Software Update for system components on my home Mac Pro has not worked in a while, and I have had to resort to manually downloading and applying updates. The updates just wouldn’t appear in the Mac App Store app where they normally should.

After upgrading to Mavericks, I finally figured out why. Instead of silently ignoring the updates, Mavericks displays a not-so-helpful error message “NSURLErrorDomain Error -1012”. On inspecting network traffic from the App Store app, I noticed it connects using TLS 1.2 to swdist.apple.com, then aborts. It then hit me – in 2011, after Comodo was hacked, apparently by elements affiliated with the Iranian government, I revoked the trust setting on their root certificates. The certificate for swdist.apple.com is signed by Comodo, and thus Software Update could no longer establish a secure connection to Apple and that’s why it was failing.

This is not the only time a Certificate Authority was hacked. Dutch CA Diginotar, which included the Dutch government among its clients, suffered a breach, apparently also involving Iran. Microsoft, Mozilla, Google and Apple promptly revoked Diginotar’s root CA certificates, which quickly led to the company going out of business. I guess Comodo is larger (the EFF calls them “too big to fail”) and better politically connected (it helps when you have people like Phillip Hallam-Baker on the payroll), and managed to elude the same punishment it richly deserved.

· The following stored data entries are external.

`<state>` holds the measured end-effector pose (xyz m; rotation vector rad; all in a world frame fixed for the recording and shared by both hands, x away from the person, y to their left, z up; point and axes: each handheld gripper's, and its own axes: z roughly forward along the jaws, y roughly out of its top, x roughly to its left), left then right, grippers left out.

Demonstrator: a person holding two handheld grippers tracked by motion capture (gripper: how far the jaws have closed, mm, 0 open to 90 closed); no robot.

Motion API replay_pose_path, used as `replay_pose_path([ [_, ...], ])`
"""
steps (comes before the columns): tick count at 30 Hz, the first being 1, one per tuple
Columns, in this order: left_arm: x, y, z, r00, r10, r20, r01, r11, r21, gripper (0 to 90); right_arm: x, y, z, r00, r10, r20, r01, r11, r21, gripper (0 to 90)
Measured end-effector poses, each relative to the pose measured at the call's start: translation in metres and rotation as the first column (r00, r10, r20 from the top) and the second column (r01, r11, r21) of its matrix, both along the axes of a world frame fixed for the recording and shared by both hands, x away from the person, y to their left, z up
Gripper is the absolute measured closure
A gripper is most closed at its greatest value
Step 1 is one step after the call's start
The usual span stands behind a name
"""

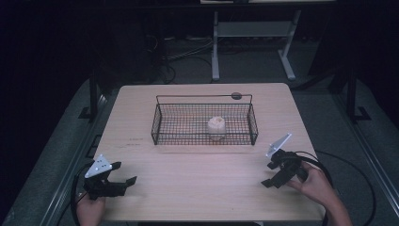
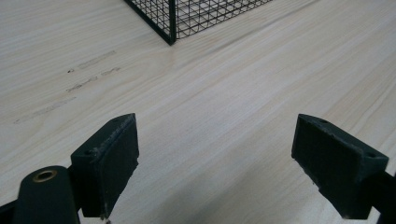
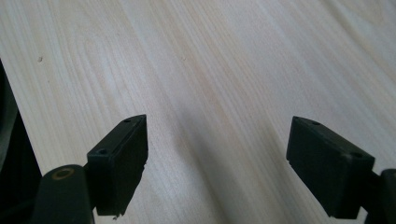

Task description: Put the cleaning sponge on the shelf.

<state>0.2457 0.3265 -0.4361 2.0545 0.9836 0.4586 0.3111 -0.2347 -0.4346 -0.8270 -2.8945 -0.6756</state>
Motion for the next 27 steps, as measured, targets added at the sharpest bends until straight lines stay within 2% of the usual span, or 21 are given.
replay_pose_path([
  [27,0.0,0.0,0.0,1.0,-0.002,0.001,0.002,1.0,-0.001,13.7,-0.023,-0.009,-0.009,0.9994,-0.025,0.026,0.024,0.9982,0.055,19.3],
])
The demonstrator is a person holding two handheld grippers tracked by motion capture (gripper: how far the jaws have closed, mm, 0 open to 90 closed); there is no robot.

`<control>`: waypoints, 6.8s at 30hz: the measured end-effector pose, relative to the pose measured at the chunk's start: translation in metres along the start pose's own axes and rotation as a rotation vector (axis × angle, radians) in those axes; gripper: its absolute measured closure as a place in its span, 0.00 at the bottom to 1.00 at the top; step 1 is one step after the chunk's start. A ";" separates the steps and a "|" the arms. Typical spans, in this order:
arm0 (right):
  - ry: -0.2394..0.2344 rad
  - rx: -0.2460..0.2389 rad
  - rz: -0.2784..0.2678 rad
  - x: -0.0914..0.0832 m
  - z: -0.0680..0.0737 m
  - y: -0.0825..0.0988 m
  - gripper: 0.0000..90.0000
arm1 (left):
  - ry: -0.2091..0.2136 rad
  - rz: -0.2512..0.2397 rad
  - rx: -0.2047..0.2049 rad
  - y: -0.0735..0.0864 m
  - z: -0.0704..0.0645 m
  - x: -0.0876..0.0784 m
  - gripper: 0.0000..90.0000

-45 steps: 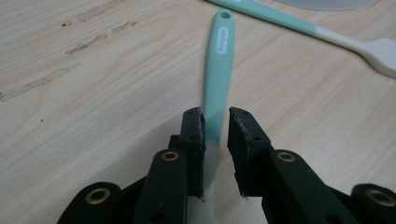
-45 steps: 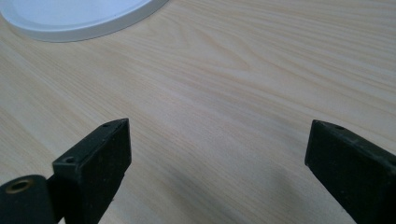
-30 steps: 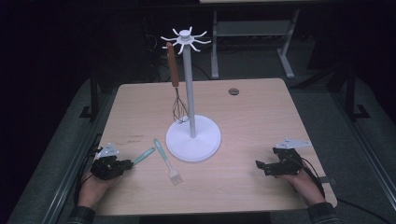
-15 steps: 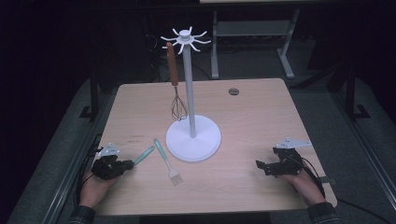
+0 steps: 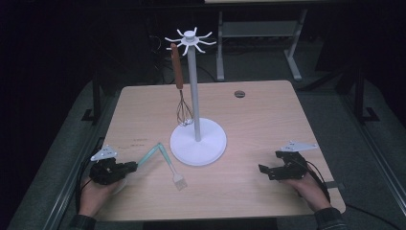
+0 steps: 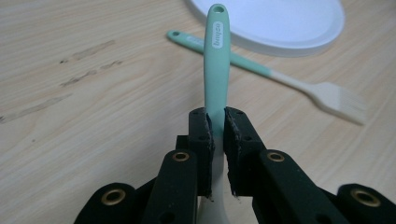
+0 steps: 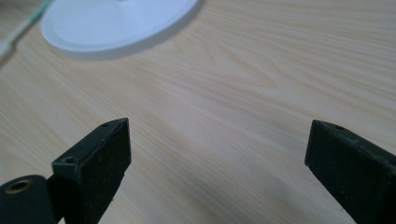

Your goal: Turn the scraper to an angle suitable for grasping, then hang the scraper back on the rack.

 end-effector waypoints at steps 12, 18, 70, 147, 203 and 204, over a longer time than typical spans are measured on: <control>-0.113 0.023 -0.050 0.021 0.040 -0.025 0.07 | 0.098 -0.034 0.024 -0.016 -0.036 0.006 0.91; -0.169 -0.006 -0.060 0.039 0.065 -0.038 0.08 | 0.135 -0.041 0.032 -0.022 -0.048 0.012 0.91; -0.452 0.202 -0.150 0.076 0.145 -0.079 0.61 | 0.348 -0.089 0.141 -0.079 -0.140 0.079 0.91; -0.593 -0.064 -0.262 0.042 0.167 -0.152 0.91 | 0.171 0.024 0.200 -0.016 -0.073 0.050 0.28; -0.643 -0.218 -0.435 -0.010 0.206 -0.298 0.91 | 0.153 0.031 0.186 -0.012 -0.065 0.051 0.28; -0.638 -0.214 -0.439 -0.010 0.205 -0.301 0.91 | 0.153 0.036 0.191 -0.012 -0.064 0.050 0.28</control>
Point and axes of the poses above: each handheld gripper's, and its own axes: x roughly forward along the jaws, y roughly out of its underside, z roughly to its left, the point moved 8 cm from there along x, roughly forward along the jaws, and after that the axes turned 7 degrees about -z, right-handed, at the moved point
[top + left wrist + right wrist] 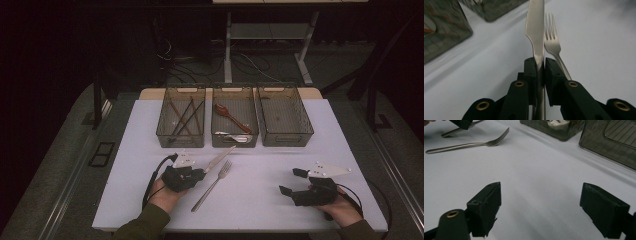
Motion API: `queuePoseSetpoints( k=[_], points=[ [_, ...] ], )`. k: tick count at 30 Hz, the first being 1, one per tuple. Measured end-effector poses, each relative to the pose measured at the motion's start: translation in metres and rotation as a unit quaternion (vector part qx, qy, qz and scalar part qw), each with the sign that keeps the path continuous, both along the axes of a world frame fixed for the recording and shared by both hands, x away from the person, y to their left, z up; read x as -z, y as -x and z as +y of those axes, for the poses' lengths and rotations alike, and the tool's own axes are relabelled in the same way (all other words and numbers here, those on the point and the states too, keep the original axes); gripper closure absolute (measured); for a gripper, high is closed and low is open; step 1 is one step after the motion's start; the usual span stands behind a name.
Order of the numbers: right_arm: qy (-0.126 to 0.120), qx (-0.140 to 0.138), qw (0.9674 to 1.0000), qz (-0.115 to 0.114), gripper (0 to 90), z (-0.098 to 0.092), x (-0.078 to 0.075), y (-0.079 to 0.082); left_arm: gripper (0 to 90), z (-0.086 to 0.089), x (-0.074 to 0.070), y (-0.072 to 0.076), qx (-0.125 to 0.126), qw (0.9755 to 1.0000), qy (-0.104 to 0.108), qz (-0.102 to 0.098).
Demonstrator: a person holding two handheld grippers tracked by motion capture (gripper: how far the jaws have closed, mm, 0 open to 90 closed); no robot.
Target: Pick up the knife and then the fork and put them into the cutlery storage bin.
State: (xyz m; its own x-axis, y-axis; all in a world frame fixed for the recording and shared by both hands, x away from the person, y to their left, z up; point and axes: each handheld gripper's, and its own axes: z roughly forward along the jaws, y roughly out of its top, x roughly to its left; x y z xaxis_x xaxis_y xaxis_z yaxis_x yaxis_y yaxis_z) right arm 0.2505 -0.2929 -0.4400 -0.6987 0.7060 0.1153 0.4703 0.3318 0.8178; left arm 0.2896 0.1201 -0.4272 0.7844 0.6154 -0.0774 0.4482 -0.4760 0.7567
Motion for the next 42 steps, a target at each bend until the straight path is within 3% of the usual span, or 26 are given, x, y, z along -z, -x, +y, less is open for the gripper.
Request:
queuePoseSetpoints(
  k=[6,16,22,25,30,36,42],
  points=[
    [-0.002,0.002,1.0000,0.000,17.6,0.000,0.000,0.000,79.8,0.005,-0.016,0.003,-0.007,0.9989,0.041,-0.024],
    [-0.015,0.007,0.9998,-0.006,17.6,-0.001,-0.003,-0.001,79.9,0.006,-0.036,0.007,-0.002,0.9950,0.090,-0.044],
    [-0.033,0.025,0.9991,-0.012,17.5,0.000,-0.008,-0.004,79.8,-0.006,-0.042,0.008,0.013,0.9942,0.093,-0.053],
    [-0.044,0.030,0.9986,-0.001,17.5,0.001,-0.015,-0.010,79.9,-0.013,-0.043,0.006,0.021,0.9938,0.096,-0.052],
    [-0.038,0.008,0.9991,-0.018,17.5,0.011,-0.027,-0.018,79.8,-0.026,-0.045,0.000,0.034,0.9926,0.102,-0.056],
    [-0.052,-0.010,0.9986,-0.002,17.6,0.022,-0.037,-0.029,79.8,-0.041,-0.044,-0.006,0.047,0.9919,0.104,-0.057],
    [-0.071,-0.015,0.9973,-0.006,22.0,0.030,-0.049,-0.039,79.8,-0.061,-0.041,-0.010,0.061,0.9910,0.105,-0.055]
  ],
)
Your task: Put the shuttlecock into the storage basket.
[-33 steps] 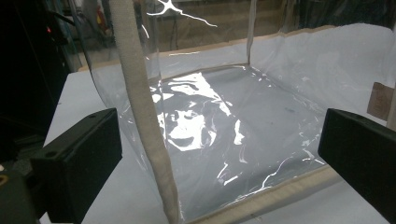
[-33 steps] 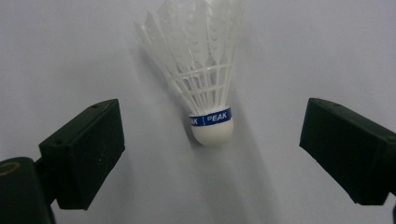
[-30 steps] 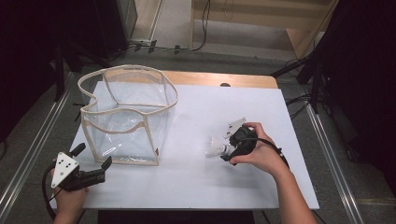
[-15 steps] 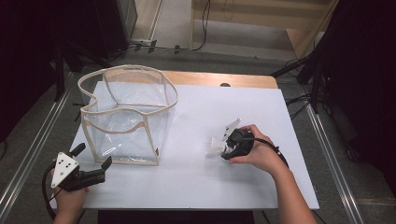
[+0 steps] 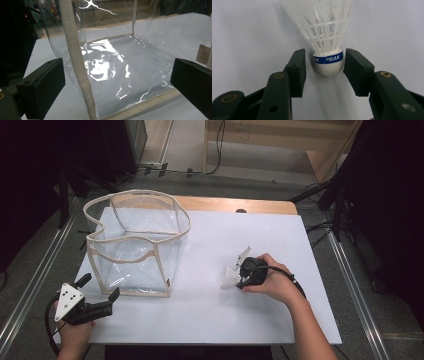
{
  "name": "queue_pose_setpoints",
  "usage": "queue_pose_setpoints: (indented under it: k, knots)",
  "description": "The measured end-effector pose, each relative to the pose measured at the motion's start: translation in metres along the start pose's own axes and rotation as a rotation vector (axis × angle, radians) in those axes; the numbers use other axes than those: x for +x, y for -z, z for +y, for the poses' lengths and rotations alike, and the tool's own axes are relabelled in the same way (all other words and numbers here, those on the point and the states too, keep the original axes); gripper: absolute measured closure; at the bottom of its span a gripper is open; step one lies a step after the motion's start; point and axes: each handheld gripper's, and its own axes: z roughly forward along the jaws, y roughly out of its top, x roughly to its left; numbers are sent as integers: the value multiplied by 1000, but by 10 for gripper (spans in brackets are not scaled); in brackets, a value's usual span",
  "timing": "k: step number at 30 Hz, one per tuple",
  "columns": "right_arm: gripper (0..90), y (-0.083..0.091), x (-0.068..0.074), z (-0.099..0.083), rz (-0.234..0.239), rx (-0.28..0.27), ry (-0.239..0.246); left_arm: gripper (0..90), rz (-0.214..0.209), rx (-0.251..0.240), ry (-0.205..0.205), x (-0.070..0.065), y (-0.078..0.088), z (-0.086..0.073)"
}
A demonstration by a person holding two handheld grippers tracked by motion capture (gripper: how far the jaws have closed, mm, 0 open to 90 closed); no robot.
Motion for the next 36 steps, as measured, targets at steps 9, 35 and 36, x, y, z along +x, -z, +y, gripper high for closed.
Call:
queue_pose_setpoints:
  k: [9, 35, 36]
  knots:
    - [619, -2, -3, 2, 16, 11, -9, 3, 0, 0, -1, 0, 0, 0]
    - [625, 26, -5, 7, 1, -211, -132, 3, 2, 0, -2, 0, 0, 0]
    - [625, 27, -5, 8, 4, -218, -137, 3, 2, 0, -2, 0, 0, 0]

Apple should really step up its game and ditch a security provider which demonstrated incompetence at its alleged core competency, and I filed Radar bug report 15328323 to urge them to do so. In the meantime, the way to fix the error message is to temporarily reinstate trust in the Comodo root CA.

Update (2015-10-29)

At some point in the last 2 years they switched from Comodo to Symantex (probably 2014-04-13 when the current certificate was issued). Unfortunately, Symantec has its own problems.